Material supplied section start

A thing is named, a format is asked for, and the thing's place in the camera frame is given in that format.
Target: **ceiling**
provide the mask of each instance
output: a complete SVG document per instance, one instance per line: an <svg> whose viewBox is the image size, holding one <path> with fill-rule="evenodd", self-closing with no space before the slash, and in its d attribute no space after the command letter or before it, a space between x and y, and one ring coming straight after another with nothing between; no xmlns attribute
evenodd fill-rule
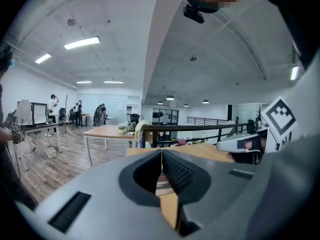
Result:
<svg viewBox="0 0 320 240"><path fill-rule="evenodd" d="M156 0L29 0L6 36L18 65L70 87L77 81L124 81L142 88L150 25ZM68 19L75 19L69 26ZM99 44L64 45L98 36ZM50 53L51 58L35 60Z"/></svg>
<svg viewBox="0 0 320 240"><path fill-rule="evenodd" d="M203 13L205 22L198 24L183 16L186 4L180 4L164 39L145 104L168 95L175 96L178 107L202 106L204 99L211 104L270 102L294 84L292 39L274 5L242 0Z"/></svg>

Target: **wooden table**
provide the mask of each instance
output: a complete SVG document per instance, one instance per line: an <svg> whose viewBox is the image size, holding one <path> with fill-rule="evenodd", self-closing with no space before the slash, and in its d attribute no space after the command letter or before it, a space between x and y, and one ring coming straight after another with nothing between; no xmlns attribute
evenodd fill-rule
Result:
<svg viewBox="0 0 320 240"><path fill-rule="evenodd" d="M232 159L227 158L227 152L222 152L217 150L216 146L209 143L201 143L195 145L185 145L185 146L171 146L165 148L128 148L126 150L126 157L139 155L144 152L155 151L158 149L175 150L182 152L191 156L196 156L200 158L211 159L220 162L234 163ZM175 228L177 222L177 212L178 212L178 196L175 193L165 194L158 196L161 203L161 213L170 223L170 225Z"/></svg>
<svg viewBox="0 0 320 240"><path fill-rule="evenodd" d="M90 114L81 114L81 126L82 126L82 117L85 117L85 126L88 126L88 117L90 117Z"/></svg>
<svg viewBox="0 0 320 240"><path fill-rule="evenodd" d="M87 150L88 157L90 160L90 165L93 166L90 149L89 149L89 139L103 139L105 150L108 150L107 140L119 140L119 141L132 141L132 146L136 147L136 141L133 136L125 136L124 134L118 133L117 125L102 125L97 128L83 132L84 136L84 146Z"/></svg>

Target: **chair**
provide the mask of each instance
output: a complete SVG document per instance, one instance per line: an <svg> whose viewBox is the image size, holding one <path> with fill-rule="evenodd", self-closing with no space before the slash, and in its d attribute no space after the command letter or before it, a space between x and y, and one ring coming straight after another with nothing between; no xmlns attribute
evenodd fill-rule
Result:
<svg viewBox="0 0 320 240"><path fill-rule="evenodd" d="M73 124L74 120L76 120L76 112L72 109L69 111L69 121Z"/></svg>
<svg viewBox="0 0 320 240"><path fill-rule="evenodd" d="M59 110L59 120L63 121L66 118L66 109L64 107Z"/></svg>
<svg viewBox="0 0 320 240"><path fill-rule="evenodd" d="M138 114L131 114L131 115L130 115L130 123L135 122L136 124L138 124L138 123L139 123L139 118L140 118L140 115L138 115Z"/></svg>

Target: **man in white shirt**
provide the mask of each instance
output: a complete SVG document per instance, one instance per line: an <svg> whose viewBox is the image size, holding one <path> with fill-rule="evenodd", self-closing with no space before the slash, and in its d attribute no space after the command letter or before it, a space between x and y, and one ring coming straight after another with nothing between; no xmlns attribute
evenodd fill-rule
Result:
<svg viewBox="0 0 320 240"><path fill-rule="evenodd" d="M59 98L54 94L51 95L51 98L47 102L47 110L49 112L48 117L52 119L53 123L56 123L55 107L58 105L58 102L59 102ZM56 135L57 129L53 128L53 130L54 130L54 134Z"/></svg>

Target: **bag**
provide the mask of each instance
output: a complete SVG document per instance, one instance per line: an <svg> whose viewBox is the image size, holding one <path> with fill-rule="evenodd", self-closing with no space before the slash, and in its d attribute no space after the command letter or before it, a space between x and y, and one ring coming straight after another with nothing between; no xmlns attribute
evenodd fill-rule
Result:
<svg viewBox="0 0 320 240"><path fill-rule="evenodd" d="M135 132L136 131L136 122L132 122L129 126L129 132Z"/></svg>

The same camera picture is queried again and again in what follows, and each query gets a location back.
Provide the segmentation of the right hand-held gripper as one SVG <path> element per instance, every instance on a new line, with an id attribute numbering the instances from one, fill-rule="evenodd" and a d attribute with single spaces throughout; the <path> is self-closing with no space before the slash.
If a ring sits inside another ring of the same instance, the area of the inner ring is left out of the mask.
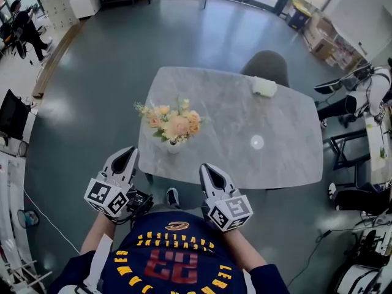
<path id="1" fill-rule="evenodd" d="M 208 219 L 222 232 L 241 227 L 254 214 L 249 200 L 239 189 L 234 189 L 234 183 L 226 172 L 204 163 L 199 168 L 199 177 L 207 197 Z"/>

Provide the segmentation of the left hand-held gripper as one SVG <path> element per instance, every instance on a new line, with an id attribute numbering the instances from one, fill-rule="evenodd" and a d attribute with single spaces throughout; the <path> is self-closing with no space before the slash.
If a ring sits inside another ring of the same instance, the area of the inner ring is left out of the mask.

Material supplied section end

* [What is being asked]
Without the pictures, copy all of the entries exactly as they appear.

* [Solution to the problem]
A thing is named, a format is asked for, and the thing's place in the camera frame is given in that format.
Target: **ceiling**
provide the mask of each instance
output: a complete SVG document per instance, one instance per line: an <svg> whose viewBox is the image size, holding one <path> with fill-rule="evenodd", self-closing with no space before the slash, and in its d attribute no space after the command letter or before it, a space between x and y, and one ring coming straight after another with nothing between; no xmlns attribute
evenodd fill-rule
Result:
<svg viewBox="0 0 320 240"><path fill-rule="evenodd" d="M156 0L29 0L6 36L18 65L70 87L77 81L124 81L142 88L150 25ZM68 19L75 19L69 26ZM99 44L64 45L98 36ZM50 53L51 58L35 60Z"/></svg>
<svg viewBox="0 0 320 240"><path fill-rule="evenodd" d="M203 13L205 22L198 24L183 16L186 4L180 4L164 39L145 104L168 95L175 96L178 107L202 106L204 99L211 104L270 102L294 84L292 39L274 5L242 0Z"/></svg>

Target: **wooden table**
provide the mask of each instance
output: a complete SVG document per instance, one instance per line: an <svg> whose viewBox is the image size, holding one <path> with fill-rule="evenodd", self-closing with no space before the slash, and in its d attribute no space after the command letter or before it, a space between x and y, and one ring coming straight after another with nothing between; no xmlns attribute
evenodd fill-rule
Result:
<svg viewBox="0 0 320 240"><path fill-rule="evenodd" d="M232 159L227 158L227 152L222 152L217 150L216 146L209 143L201 143L195 145L185 145L185 146L171 146L165 148L128 148L126 150L126 157L139 155L144 152L155 151L158 149L175 150L182 152L191 156L196 156L200 158L211 159L220 162L234 163ZM175 228L177 222L177 212L178 212L178 196L175 193L165 194L158 196L161 203L161 213L170 223L170 225Z"/></svg>
<svg viewBox="0 0 320 240"><path fill-rule="evenodd" d="M90 114L81 114L81 126L82 126L82 117L85 117L85 126L88 126L88 117L90 117Z"/></svg>
<svg viewBox="0 0 320 240"><path fill-rule="evenodd" d="M87 150L88 157L90 160L90 165L93 166L90 149L89 149L89 139L103 139L105 150L108 150L107 140L119 140L119 141L132 141L132 146L136 147L136 141L133 136L125 136L124 134L118 133L117 125L102 125L97 128L83 132L84 136L84 146Z"/></svg>

Target: **chair**
provide the mask of each instance
output: a complete SVG document per instance, one instance per line: an <svg> whose viewBox is the image size, holding one <path> with fill-rule="evenodd", self-closing with no space before the slash, and in its d attribute no space after the command letter or before it, a space between x and y, and one ring coming straight after another with nothing between; no xmlns attribute
evenodd fill-rule
Result:
<svg viewBox="0 0 320 240"><path fill-rule="evenodd" d="M73 124L74 120L76 120L76 112L72 109L69 111L69 121Z"/></svg>
<svg viewBox="0 0 320 240"><path fill-rule="evenodd" d="M59 110L59 120L63 121L66 118L66 109L64 107Z"/></svg>
<svg viewBox="0 0 320 240"><path fill-rule="evenodd" d="M138 114L131 114L131 115L130 115L130 123L135 122L136 124L138 124L138 123L139 123L139 118L140 118L140 115L138 115Z"/></svg>

Target: **man in white shirt**
provide the mask of each instance
output: a complete SVG document per instance, one instance per line: an <svg> whose viewBox is the image size, holding one <path> with fill-rule="evenodd", self-closing with no space before the slash, and in its d attribute no space after the command letter or before it, a space between x and y, and one ring coming straight after another with nothing between; no xmlns attribute
evenodd fill-rule
Result:
<svg viewBox="0 0 320 240"><path fill-rule="evenodd" d="M59 98L54 94L51 95L51 98L47 102L47 110L49 112L48 117L52 119L53 123L56 123L55 107L58 105L58 102L59 102ZM56 135L57 129L53 128L53 130L54 130L54 134Z"/></svg>

Target: **bag**
provide the mask of each instance
output: a complete SVG document per instance, one instance per line: an <svg> whose viewBox is the image size, holding one <path> with fill-rule="evenodd", self-closing with no space before the slash, and in its d attribute no space after the command letter or before it, a space between x and y, and one ring coming straight after another with nothing between; no xmlns attribute
evenodd fill-rule
Result:
<svg viewBox="0 0 320 240"><path fill-rule="evenodd" d="M135 132L136 131L136 122L132 122L129 126L129 132Z"/></svg>

The same camera picture is queried again and again in what follows, and each query gets a location back.
Provide the segmentation of the right hand-held gripper as one SVG <path> element per instance, every instance on a new line, with an id attribute numbering the instances from one, fill-rule="evenodd" and a d attribute with single spaces throughout; the <path> is self-closing with no space before the slash.
If a ring sits inside another ring of the same instance, the area of the inner ring is left out of the mask.
<path id="1" fill-rule="evenodd" d="M 208 219 L 222 232 L 241 227 L 254 214 L 249 200 L 239 189 L 234 189 L 234 183 L 226 172 L 204 163 L 199 168 L 199 177 L 207 197 Z"/>

Provide the segmentation of the left hand-held gripper as one SVG <path> element per instance, every instance on a new line, with an id attribute numbering the instances from one, fill-rule="evenodd" and a d attribute with single spaces throughout; the <path> is self-closing with no space before the slash.
If a ring sits inside another ring of the same instance, the area of the inner ring is left out of the mask.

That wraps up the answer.